▶ _To do_
Below are some records. Copy every line in them that holds "grey".
▬▬▬▬▬▬
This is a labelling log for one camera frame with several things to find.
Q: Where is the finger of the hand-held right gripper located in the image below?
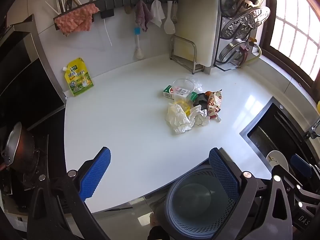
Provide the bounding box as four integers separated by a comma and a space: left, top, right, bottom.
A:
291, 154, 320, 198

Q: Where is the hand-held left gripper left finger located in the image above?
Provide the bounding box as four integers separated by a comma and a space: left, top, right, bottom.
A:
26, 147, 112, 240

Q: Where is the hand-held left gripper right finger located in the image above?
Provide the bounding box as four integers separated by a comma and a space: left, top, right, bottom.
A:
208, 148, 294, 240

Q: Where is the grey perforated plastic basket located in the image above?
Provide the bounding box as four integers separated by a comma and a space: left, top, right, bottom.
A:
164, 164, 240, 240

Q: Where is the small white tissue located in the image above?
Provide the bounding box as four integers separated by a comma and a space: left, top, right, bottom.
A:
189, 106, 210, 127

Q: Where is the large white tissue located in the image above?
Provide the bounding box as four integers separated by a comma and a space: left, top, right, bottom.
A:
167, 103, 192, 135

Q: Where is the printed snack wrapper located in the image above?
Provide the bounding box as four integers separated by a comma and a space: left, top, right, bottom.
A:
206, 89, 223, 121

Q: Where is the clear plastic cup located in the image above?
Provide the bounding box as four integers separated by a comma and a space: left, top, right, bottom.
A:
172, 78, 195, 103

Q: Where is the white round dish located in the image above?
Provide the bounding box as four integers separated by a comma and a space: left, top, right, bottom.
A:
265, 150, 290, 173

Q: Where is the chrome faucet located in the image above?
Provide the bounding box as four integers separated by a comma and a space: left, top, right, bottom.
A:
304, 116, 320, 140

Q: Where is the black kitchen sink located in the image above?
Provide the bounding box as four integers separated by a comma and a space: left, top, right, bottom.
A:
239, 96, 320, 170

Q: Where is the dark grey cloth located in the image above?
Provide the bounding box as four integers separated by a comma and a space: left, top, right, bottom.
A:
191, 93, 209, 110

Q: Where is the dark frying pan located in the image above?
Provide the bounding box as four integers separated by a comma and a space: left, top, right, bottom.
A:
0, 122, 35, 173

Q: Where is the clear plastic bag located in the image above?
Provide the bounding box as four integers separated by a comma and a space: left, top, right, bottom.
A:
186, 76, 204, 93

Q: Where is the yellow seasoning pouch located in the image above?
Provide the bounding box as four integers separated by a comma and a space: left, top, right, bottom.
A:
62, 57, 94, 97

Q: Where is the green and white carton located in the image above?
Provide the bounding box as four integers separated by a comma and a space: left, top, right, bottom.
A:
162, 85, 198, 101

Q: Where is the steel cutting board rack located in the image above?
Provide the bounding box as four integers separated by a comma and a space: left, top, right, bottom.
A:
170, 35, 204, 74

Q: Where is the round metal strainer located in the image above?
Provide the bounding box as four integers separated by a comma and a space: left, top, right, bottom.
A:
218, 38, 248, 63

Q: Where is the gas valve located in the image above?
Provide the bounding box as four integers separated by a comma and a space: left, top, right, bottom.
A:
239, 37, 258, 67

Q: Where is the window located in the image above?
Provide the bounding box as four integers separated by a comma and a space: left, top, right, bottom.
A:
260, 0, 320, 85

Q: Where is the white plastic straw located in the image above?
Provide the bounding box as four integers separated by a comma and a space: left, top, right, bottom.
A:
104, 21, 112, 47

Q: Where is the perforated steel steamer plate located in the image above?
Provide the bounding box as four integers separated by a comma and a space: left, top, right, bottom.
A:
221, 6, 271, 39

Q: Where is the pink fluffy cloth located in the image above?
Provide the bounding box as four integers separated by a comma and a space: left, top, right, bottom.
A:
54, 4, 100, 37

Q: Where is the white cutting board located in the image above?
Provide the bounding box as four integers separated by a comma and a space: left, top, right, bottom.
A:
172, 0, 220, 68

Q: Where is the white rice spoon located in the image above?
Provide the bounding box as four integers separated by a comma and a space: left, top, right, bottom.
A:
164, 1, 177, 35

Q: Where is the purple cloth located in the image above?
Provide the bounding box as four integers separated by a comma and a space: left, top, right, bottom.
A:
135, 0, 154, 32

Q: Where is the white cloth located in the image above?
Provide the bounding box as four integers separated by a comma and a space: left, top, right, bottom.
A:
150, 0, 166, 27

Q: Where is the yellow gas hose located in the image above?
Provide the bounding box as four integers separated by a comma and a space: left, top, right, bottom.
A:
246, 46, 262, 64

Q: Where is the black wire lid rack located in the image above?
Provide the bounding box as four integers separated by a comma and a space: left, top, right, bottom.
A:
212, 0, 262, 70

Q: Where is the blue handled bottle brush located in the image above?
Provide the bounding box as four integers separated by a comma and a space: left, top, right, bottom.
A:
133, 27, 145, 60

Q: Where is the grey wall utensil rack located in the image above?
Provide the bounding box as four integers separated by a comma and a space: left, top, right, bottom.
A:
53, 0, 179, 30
▬▬▬▬▬▬
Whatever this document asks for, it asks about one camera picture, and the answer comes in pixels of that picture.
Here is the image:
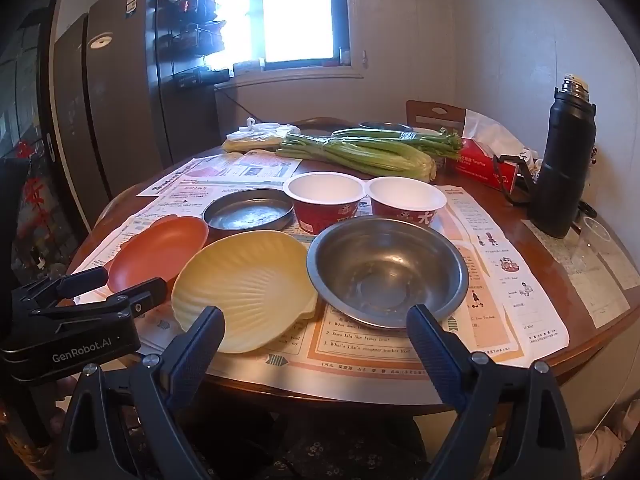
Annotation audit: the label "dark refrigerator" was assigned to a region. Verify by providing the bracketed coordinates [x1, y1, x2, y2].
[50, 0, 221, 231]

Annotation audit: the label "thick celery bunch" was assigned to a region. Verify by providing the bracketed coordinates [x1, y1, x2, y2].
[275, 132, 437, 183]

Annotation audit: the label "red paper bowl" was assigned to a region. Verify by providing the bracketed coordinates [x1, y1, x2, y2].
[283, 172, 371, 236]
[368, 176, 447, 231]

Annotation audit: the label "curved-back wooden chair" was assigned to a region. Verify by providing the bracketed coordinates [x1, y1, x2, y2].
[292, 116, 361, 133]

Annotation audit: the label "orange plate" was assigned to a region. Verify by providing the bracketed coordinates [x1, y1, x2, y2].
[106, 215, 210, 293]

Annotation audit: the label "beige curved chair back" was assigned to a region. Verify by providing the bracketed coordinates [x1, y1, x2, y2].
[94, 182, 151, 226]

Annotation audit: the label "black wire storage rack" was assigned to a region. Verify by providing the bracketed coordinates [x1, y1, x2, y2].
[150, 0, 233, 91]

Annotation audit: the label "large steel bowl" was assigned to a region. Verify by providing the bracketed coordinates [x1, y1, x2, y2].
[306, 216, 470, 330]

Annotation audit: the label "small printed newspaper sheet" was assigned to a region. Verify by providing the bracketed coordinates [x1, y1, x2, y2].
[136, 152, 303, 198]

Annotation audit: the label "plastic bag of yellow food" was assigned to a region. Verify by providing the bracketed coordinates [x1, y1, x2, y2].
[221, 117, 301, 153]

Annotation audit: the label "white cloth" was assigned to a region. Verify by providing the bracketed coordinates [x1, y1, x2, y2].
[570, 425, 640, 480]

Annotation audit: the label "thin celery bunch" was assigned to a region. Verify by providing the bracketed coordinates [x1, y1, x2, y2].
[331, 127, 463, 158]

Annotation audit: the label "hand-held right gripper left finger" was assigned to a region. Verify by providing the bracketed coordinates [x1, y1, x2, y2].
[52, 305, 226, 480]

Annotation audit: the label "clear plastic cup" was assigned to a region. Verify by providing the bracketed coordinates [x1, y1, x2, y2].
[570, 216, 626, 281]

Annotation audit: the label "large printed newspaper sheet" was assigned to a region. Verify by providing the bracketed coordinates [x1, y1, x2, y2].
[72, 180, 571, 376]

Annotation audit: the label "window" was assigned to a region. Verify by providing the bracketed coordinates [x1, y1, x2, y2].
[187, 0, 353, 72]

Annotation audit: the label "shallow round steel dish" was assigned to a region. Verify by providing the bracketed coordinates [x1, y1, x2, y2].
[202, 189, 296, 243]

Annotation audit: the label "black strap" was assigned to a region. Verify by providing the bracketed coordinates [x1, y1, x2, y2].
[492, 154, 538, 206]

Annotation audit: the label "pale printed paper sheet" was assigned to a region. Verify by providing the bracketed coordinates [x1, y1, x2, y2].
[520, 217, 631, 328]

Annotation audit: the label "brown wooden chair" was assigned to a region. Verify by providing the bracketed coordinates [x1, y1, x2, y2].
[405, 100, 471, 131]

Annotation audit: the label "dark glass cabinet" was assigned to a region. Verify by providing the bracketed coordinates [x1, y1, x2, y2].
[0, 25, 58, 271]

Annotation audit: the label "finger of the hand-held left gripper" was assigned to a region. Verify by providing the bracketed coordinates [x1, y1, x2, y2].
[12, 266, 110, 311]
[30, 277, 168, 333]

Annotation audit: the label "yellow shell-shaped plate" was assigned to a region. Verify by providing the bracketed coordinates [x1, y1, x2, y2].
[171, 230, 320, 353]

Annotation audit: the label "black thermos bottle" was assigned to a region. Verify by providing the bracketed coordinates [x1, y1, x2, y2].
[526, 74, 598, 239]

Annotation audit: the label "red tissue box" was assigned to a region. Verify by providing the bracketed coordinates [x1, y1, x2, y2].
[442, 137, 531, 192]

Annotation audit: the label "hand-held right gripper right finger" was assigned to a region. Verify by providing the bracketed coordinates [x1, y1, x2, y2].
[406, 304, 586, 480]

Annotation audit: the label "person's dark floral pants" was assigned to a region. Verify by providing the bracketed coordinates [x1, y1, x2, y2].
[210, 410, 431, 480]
▬▬▬▬▬▬
▶ _Exercise answer_
Q: Where is the grey perforated plastic basket located in the image above?
Q: Where is the dark grey cloth located in the image above?
Q: Where is the grey wall utensil rack located in the image above?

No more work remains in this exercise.